En paar harsen noem ik kort: ze werden al gebruikt op de sarcofagen in Egypte en op de violen van Stradivarius: Drakenbloed . Is een bijna vergeten kleurstof ook als vernis te gebruiken. Komt vooral uit Indonesië van de Drakenpalm. Opgelost in gedenatureerde alcohol van 96 % geeft het een diep rode kleur. Mooi voor houtvernis, maar geeft ook schitterende effecten op bladzilver en imitatie bladgoud. Ik houd van ornamenten en accenten van bladgoud, maar gebruik bij voorkeur imitatiemateriaal: slagmetaal, een legering van zink en koper, dat ik op kleur breng met drakenbloedvernis en schellak.
Gummi Guttae. Wordt gevonden in Cambodja als hars van een boomsoort verwant aan de mangoboom, groeit wild in het woud. Er wordt daartoe een kerf gemaakt in de stam, waar een bamboepijpje en opvangbakje aan wordt gehangen. Na jaar wachten kan dan geoogst worden: kleine geelachtige harde brokjes. Gemakkelijk oplosbaar in water of in alcohol. Het geeft een heldere gele kleurstof die onder meer in aquarelverf gebruikt wordt, bijvoorbeeld in de verf van Winsor en Newton. Nadelen zijn dat de hars giftig is, stinkt en dat er soms getwijfeld wordt aan de lichtechtheid. Ook is het bijna niet meer te krijgen. Tijdens en na het verwoestende bewind van de Rode Kmer ven Pol Pot was het niet leverbaar of vervuild. En de gummi die werd verkocht bevatte soms kogels. Heden ten dage is er nog steeds gevaar verbonden aan het oogsten van deze wonderlijke hars, omdat op nog steeds veel landmijnen achter zijn gebleven.
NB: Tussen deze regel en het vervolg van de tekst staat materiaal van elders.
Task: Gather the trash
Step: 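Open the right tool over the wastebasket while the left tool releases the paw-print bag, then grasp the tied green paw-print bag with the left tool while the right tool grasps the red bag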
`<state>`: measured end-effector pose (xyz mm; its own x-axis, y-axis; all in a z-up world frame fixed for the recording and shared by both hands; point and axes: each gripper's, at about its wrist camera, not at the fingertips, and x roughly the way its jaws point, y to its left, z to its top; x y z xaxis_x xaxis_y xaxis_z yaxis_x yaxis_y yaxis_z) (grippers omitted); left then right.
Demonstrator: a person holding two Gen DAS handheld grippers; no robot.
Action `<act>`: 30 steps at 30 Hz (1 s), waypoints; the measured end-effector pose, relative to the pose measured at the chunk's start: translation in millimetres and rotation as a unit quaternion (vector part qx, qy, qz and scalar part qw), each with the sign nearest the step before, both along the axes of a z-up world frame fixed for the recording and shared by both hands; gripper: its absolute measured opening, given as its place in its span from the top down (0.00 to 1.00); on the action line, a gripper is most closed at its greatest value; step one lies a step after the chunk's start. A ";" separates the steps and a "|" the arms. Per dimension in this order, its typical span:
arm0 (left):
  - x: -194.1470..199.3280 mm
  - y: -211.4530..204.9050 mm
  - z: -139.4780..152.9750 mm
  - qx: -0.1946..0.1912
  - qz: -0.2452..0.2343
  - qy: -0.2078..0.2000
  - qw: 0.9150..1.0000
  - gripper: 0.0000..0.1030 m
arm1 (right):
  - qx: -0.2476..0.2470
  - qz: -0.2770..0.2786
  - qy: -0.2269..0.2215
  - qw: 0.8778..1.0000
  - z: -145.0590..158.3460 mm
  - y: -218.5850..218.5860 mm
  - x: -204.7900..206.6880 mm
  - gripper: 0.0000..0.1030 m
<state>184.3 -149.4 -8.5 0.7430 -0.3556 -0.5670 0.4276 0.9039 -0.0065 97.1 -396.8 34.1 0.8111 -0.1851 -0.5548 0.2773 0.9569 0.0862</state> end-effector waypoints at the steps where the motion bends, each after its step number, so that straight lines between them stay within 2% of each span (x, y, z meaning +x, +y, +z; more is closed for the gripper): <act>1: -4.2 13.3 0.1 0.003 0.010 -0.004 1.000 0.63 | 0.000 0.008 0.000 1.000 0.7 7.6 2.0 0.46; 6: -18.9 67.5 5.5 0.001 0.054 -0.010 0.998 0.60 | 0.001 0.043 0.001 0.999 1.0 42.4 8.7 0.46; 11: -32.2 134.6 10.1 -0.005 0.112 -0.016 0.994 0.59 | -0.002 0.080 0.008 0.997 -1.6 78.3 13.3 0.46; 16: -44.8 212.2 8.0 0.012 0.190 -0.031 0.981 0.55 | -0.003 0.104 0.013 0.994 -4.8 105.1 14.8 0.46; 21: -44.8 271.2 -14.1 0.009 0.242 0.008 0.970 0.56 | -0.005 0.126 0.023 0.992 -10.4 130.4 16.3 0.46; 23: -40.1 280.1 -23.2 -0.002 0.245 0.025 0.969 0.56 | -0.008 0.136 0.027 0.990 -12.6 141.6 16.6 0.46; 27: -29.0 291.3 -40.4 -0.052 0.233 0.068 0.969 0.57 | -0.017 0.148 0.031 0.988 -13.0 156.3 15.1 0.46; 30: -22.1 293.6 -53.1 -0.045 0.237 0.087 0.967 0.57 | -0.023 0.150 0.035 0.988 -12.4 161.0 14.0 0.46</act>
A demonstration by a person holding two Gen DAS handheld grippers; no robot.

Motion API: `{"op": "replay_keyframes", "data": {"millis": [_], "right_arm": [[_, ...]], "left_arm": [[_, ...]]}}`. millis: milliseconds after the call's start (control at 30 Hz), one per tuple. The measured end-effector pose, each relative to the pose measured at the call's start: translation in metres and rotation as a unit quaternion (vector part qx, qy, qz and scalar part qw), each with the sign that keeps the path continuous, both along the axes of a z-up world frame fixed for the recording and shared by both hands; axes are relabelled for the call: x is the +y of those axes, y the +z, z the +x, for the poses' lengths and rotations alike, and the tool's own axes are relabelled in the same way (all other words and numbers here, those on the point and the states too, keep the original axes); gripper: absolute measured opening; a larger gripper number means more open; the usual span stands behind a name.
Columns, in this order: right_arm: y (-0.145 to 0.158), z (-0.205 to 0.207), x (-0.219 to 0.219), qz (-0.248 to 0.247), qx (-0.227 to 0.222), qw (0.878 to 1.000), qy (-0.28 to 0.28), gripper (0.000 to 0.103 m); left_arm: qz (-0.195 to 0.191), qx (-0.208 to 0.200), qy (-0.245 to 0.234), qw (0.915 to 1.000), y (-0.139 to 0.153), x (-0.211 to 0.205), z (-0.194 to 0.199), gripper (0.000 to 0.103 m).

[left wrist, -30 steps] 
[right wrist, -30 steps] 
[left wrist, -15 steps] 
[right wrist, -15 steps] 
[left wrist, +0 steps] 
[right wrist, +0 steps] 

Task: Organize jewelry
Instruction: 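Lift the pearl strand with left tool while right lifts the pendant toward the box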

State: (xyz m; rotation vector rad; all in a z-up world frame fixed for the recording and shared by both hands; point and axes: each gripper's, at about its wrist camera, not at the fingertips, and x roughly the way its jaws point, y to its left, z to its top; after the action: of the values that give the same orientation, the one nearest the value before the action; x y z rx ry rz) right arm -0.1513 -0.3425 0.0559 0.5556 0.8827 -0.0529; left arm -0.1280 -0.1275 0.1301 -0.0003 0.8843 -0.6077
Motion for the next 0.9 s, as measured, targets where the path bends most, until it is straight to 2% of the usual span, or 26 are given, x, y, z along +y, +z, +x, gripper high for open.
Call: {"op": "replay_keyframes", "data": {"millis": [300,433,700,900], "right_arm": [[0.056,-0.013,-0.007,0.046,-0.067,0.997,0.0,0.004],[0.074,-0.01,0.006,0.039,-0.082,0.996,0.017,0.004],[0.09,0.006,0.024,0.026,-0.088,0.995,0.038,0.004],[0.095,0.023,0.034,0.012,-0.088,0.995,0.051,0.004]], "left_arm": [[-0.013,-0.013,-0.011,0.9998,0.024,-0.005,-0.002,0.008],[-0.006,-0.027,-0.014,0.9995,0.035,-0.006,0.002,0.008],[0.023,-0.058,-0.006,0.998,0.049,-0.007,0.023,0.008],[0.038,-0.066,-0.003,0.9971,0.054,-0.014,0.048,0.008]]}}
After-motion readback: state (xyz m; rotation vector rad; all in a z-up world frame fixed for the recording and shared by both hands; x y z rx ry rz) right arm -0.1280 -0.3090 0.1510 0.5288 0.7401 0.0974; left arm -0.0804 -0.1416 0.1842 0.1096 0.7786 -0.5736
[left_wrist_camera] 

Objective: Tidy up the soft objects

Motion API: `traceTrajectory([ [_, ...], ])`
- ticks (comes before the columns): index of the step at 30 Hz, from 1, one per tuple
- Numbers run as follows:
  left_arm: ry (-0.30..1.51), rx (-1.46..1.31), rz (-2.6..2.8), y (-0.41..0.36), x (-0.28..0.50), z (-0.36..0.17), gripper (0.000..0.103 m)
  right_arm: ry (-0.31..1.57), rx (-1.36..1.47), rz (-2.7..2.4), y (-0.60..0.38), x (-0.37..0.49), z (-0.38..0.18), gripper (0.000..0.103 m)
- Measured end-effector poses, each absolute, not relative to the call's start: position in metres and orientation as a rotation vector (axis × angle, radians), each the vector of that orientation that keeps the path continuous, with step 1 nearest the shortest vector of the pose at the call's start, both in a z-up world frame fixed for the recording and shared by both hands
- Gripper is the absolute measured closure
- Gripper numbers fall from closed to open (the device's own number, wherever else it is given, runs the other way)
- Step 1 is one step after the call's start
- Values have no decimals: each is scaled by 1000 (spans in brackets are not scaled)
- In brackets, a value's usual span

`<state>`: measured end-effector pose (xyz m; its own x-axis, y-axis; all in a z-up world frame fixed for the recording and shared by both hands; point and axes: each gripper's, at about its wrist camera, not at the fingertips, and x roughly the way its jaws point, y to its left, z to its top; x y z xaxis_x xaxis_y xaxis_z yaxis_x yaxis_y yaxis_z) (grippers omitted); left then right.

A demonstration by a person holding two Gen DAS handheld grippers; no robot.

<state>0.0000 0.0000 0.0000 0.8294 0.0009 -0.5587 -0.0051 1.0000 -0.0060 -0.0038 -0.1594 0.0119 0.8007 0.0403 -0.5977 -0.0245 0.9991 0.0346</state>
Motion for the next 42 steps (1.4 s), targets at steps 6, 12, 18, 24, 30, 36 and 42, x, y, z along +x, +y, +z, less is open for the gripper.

Door lessen uit het verleden te trekken heb ik geleerd om mijn palet zelf te kiezen , afhankelijk van de dragers waarop ik werk. Neem het metaal zink, dat niet zomaar worden beschilderd kan worden omdat de oxidatie de verflagen zal aantasten. Copolymeer ( als basis voor acrylverf) geeft er een luchtdichte coating. 5 En het zink als drager is het mooist als er met transparante of hal transparante verf in laag op laag-techniek op wordt gewerkt.